In the entries that follow, find the word "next" and report each line it is on.

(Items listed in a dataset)
----
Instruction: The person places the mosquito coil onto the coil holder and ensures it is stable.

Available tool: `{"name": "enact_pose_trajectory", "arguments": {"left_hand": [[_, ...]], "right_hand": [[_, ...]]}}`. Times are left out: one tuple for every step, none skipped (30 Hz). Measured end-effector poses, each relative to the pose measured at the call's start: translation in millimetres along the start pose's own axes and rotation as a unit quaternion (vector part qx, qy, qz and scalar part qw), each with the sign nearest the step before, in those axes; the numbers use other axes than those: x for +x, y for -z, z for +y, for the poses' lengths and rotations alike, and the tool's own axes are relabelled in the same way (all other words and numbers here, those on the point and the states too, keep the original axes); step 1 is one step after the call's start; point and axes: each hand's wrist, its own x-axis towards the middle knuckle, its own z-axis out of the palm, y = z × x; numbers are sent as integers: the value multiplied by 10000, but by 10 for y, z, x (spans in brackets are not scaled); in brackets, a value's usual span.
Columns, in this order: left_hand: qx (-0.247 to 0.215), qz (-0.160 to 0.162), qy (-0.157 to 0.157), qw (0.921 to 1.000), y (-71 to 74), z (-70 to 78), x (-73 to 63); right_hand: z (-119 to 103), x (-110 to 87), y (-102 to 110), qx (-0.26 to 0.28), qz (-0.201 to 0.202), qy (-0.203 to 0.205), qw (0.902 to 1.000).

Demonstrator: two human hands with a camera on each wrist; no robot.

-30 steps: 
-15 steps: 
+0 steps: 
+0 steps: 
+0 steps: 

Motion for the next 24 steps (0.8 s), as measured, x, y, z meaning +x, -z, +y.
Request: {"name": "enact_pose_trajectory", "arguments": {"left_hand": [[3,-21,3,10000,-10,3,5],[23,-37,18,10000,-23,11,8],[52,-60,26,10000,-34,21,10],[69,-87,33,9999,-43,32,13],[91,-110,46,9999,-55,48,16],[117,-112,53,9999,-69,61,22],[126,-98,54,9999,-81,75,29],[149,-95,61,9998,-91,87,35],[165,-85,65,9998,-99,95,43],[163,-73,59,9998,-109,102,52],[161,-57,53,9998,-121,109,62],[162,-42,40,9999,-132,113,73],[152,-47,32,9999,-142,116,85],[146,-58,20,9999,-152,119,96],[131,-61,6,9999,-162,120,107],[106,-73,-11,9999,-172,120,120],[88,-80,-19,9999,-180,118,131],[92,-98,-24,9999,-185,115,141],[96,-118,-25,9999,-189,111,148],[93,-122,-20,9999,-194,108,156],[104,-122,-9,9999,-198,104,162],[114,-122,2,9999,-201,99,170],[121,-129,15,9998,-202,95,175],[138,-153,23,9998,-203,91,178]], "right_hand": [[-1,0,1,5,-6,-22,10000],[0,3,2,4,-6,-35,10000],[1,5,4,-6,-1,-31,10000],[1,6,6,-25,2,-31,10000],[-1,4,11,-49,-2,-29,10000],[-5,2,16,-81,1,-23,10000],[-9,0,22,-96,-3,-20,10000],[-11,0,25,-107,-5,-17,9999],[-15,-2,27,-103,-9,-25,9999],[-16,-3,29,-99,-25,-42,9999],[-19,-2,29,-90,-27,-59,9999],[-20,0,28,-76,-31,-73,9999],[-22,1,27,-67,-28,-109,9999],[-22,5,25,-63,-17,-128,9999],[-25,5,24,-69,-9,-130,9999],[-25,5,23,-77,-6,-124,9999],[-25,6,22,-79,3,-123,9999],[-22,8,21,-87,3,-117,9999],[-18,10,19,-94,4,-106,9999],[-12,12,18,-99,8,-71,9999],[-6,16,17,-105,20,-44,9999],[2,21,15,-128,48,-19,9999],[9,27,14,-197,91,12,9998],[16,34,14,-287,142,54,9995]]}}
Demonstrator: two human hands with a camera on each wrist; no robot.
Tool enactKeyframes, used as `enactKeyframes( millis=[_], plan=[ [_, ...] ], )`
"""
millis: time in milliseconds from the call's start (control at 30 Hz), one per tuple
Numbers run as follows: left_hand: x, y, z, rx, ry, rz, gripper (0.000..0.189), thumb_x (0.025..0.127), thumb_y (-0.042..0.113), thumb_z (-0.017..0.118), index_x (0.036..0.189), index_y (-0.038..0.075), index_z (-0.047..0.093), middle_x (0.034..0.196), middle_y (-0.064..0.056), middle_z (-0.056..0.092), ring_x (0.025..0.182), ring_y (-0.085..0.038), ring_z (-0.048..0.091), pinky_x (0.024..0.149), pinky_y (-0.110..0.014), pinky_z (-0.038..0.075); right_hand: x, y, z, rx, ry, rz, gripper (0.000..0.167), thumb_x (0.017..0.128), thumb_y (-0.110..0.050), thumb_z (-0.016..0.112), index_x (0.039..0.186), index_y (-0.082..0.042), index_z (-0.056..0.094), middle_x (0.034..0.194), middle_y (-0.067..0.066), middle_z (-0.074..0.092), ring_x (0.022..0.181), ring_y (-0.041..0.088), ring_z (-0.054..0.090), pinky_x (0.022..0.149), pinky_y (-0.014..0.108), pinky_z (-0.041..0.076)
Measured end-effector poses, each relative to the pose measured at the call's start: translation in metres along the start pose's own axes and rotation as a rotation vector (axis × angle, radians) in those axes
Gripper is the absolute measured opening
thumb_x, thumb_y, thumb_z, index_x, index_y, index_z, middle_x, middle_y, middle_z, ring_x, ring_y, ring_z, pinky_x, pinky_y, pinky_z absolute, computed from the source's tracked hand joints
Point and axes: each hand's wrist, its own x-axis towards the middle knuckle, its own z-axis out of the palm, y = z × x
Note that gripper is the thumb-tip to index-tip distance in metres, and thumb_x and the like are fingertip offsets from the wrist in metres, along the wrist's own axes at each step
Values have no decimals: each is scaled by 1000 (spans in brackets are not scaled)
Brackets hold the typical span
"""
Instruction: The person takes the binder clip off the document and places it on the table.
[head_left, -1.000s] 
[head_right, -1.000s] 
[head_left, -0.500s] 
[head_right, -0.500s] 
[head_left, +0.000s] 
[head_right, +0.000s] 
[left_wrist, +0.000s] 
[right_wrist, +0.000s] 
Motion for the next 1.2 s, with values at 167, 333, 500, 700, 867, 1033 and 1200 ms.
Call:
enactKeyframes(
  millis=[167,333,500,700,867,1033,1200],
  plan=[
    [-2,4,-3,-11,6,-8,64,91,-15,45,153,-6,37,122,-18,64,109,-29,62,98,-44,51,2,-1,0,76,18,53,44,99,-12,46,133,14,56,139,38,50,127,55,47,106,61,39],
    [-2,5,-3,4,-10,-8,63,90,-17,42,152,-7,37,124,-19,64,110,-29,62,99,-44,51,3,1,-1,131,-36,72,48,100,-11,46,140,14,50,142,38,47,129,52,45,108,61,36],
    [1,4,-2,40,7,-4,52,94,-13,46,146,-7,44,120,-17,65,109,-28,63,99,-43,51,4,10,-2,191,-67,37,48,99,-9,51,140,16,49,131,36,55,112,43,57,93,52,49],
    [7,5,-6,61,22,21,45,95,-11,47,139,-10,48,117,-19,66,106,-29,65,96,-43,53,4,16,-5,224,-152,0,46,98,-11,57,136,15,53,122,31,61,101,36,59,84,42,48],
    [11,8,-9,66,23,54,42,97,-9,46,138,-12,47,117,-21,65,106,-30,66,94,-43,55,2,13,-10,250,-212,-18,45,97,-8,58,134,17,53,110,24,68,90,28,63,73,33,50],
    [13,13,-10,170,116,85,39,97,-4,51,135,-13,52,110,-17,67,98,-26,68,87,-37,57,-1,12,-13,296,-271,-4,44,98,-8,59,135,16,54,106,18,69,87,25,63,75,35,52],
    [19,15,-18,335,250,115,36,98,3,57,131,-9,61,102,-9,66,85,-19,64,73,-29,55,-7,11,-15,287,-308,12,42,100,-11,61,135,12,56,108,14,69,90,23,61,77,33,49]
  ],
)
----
- **ANSWER BOX**:
Motion for the next 24 steps (0.8 s), as measured, x, y, z meaning +x, -z, +y.
Motion for the next 1.2 s, with values at 167, 333, 500, 700, 867, 1033 and 1200 ms.

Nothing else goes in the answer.